*** Opening INFORMATION GIVEN ***

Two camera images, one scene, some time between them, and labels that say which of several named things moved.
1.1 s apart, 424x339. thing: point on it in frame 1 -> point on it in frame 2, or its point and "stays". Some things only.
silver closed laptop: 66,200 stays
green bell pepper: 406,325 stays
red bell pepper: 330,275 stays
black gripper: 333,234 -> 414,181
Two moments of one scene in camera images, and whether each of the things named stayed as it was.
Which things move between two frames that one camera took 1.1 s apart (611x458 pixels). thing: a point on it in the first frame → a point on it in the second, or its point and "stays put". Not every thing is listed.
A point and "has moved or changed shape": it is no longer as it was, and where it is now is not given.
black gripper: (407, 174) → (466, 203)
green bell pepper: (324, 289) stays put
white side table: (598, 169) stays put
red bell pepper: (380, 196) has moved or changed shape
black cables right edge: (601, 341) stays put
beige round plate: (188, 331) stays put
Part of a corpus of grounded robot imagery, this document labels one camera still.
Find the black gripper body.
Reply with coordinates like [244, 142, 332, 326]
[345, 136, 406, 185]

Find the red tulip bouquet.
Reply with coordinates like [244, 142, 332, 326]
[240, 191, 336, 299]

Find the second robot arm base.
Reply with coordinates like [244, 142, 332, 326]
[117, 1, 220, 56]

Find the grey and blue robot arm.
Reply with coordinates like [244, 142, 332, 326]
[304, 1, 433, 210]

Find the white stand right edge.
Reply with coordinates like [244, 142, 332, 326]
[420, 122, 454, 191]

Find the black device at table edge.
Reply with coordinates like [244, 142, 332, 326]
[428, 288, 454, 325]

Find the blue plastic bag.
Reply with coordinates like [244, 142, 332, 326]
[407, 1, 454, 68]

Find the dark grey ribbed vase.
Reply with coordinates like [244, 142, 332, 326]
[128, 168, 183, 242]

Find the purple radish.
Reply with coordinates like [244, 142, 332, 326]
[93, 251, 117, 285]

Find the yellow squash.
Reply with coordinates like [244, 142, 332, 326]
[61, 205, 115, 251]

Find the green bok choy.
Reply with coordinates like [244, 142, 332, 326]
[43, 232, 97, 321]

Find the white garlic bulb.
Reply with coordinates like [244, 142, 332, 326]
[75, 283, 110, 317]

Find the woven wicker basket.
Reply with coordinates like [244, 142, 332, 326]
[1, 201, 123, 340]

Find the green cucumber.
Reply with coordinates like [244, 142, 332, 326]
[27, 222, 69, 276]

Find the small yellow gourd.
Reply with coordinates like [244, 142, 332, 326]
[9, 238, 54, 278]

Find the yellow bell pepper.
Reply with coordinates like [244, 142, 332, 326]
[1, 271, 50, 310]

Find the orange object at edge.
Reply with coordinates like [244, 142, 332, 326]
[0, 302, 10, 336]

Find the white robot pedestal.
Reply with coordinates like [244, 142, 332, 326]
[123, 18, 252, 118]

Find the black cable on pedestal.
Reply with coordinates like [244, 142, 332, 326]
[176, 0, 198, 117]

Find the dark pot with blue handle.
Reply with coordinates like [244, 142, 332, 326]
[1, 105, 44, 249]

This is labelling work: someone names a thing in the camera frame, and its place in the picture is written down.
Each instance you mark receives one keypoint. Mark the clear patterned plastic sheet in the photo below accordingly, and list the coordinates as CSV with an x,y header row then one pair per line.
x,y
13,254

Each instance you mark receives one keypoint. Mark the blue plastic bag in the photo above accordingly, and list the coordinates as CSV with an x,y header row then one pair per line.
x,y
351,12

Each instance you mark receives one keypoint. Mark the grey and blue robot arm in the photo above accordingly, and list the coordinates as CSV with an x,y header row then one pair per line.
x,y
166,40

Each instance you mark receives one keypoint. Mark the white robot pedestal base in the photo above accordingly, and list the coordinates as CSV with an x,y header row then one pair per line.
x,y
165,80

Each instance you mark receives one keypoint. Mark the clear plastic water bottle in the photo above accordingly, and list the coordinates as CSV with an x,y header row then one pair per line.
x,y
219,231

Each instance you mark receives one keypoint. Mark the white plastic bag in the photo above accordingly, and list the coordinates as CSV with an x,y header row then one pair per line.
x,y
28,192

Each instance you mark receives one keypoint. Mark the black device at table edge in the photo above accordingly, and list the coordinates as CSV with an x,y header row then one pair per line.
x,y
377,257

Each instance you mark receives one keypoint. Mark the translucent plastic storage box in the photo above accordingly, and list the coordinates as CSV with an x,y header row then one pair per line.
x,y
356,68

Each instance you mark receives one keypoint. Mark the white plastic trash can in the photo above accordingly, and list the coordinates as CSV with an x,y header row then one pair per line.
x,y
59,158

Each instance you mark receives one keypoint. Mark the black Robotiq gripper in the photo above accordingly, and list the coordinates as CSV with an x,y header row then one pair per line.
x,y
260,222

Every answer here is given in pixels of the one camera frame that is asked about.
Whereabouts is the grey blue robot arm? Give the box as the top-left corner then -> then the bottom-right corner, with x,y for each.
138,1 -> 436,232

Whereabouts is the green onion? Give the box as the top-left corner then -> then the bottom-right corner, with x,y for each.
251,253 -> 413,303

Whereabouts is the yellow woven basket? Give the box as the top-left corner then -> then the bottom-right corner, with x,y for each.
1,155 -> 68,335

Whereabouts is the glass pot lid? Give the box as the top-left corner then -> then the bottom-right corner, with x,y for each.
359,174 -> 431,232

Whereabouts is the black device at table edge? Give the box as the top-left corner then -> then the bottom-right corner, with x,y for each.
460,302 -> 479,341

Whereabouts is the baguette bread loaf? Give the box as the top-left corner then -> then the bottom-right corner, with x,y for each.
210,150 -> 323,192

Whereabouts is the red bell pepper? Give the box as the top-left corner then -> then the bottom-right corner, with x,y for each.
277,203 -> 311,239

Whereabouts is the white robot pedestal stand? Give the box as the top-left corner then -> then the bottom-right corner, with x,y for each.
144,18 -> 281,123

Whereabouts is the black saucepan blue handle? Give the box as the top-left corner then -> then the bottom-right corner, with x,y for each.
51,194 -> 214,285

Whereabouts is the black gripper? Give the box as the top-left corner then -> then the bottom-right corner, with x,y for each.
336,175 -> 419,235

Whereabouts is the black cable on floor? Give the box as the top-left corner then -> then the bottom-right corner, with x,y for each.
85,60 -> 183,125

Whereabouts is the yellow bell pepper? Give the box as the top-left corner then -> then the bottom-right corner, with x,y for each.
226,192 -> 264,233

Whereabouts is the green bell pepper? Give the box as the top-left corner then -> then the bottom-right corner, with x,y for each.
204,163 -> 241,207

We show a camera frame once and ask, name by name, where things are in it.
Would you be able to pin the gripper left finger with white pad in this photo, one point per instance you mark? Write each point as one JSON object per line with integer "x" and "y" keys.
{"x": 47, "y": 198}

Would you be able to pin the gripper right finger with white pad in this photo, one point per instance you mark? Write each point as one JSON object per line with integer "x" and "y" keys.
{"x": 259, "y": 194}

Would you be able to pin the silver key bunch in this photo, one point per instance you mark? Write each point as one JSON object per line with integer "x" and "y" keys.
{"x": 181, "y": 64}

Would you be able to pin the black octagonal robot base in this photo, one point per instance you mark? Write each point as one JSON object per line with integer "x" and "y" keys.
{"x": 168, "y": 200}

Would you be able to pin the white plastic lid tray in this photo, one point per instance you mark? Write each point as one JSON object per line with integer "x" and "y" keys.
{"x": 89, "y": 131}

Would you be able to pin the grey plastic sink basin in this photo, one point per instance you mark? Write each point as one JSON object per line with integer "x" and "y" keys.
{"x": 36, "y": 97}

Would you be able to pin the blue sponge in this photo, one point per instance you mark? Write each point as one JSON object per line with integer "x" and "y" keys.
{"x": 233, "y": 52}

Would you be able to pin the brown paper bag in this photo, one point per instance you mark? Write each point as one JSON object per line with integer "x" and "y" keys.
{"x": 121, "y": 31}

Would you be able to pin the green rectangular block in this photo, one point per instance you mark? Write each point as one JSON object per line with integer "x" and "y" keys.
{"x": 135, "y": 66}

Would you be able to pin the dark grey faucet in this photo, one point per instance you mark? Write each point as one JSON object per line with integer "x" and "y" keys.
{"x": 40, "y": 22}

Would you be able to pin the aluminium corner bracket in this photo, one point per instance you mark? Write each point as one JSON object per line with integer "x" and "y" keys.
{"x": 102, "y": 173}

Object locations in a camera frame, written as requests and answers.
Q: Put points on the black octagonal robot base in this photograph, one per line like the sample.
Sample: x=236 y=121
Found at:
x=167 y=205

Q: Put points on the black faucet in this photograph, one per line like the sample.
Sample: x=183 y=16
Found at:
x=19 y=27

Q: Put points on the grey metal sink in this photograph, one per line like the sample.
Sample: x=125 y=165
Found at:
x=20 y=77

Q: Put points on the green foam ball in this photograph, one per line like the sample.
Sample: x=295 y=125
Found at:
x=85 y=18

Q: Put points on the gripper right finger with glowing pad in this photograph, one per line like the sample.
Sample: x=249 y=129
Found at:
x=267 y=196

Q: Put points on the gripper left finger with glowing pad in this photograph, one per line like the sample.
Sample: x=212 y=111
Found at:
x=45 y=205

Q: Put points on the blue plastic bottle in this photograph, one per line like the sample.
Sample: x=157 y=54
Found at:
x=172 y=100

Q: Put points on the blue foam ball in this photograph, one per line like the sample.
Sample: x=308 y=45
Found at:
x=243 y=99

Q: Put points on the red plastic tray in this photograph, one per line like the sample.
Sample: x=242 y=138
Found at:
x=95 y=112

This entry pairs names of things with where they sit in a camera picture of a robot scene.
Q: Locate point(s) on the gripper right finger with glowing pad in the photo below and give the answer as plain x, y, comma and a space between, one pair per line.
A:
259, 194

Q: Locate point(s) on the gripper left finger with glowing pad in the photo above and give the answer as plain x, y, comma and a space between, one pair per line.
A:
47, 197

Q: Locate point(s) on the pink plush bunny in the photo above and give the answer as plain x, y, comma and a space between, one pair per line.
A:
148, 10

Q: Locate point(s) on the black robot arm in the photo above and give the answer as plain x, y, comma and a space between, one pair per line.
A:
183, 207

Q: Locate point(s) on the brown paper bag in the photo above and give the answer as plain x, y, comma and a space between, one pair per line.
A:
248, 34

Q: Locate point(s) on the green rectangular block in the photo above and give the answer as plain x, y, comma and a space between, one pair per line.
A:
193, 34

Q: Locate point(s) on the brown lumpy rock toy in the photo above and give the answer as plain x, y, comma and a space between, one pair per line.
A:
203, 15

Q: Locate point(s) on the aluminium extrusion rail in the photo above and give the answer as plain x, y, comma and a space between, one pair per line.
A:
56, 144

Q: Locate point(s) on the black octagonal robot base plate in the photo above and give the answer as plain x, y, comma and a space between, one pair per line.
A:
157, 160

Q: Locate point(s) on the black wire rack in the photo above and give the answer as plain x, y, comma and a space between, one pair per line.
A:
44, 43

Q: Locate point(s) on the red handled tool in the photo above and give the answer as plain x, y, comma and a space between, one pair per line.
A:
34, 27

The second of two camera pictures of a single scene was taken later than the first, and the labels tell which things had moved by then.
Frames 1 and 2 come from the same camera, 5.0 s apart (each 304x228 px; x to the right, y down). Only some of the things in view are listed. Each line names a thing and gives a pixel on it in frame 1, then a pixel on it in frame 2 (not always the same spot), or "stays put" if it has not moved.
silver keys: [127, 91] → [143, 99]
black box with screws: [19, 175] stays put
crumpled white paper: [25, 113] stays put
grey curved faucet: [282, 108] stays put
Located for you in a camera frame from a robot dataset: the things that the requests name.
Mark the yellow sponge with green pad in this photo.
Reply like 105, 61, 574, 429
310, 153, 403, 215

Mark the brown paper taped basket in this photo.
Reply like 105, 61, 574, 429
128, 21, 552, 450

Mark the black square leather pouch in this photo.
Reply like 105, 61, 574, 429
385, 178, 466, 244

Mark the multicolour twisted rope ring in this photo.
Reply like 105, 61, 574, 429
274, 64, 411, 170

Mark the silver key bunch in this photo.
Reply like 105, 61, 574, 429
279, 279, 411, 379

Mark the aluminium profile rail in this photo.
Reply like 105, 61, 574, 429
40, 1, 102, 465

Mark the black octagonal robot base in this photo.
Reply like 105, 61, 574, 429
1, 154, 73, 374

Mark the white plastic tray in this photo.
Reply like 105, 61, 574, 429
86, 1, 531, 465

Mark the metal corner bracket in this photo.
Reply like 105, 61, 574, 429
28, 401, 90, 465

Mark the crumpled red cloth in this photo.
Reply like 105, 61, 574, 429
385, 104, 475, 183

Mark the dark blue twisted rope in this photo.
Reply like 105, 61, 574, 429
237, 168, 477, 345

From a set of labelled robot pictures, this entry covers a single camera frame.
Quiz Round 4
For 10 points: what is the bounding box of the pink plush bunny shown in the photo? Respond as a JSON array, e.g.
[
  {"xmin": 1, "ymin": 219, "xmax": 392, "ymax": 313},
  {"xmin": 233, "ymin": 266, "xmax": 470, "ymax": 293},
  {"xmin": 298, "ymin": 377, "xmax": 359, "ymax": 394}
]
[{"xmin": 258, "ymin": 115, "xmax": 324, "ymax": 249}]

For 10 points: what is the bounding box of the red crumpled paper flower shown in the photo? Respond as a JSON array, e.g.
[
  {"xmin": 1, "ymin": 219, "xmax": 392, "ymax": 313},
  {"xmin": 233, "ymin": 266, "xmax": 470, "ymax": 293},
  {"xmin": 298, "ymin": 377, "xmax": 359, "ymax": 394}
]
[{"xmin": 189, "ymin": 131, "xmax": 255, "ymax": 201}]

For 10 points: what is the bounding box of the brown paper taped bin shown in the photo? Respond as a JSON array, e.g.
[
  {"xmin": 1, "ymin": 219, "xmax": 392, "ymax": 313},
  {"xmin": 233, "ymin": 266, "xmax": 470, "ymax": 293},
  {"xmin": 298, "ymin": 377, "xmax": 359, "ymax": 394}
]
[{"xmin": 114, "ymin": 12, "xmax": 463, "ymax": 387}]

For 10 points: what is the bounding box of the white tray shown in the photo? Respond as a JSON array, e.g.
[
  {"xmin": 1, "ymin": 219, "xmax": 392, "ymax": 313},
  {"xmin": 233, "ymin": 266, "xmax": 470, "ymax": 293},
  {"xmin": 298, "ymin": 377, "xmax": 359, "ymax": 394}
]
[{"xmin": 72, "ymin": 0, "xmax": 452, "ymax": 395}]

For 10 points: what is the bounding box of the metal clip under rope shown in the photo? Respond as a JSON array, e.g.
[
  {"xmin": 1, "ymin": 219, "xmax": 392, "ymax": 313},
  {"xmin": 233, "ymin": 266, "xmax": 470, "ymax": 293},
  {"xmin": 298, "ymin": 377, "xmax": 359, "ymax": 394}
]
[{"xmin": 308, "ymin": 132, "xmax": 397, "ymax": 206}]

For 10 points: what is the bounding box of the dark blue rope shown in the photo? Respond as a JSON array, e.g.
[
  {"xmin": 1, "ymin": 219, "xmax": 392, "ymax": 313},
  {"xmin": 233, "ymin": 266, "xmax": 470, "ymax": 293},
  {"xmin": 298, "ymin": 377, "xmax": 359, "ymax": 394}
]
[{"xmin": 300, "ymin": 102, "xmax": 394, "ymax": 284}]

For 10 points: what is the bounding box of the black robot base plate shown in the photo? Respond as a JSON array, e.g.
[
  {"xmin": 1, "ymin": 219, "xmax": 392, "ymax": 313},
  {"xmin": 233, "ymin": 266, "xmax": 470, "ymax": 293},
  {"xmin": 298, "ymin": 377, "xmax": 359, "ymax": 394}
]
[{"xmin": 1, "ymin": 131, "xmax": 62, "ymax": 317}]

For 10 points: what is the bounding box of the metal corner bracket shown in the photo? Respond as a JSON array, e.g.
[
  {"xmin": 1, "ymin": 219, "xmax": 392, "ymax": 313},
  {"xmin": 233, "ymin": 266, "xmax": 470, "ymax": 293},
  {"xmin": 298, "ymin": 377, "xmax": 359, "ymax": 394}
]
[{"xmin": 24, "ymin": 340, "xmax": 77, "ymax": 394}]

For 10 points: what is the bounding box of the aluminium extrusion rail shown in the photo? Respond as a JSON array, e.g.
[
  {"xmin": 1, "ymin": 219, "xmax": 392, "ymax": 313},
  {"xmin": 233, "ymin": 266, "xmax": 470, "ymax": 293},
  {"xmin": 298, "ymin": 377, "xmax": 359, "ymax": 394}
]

*** Closing INFORMATION GIVEN ***

Which lines hold the string "bunny"? Copy all of them from the data above.

Q: Locate point(s) on the pink plush bunny in the photo above and give the answer as plain x, y, comma and a space between, one pair per line.
For 10 points: what is the bounding box of the pink plush bunny shown in the photo? Respond as a JSON array, e.g.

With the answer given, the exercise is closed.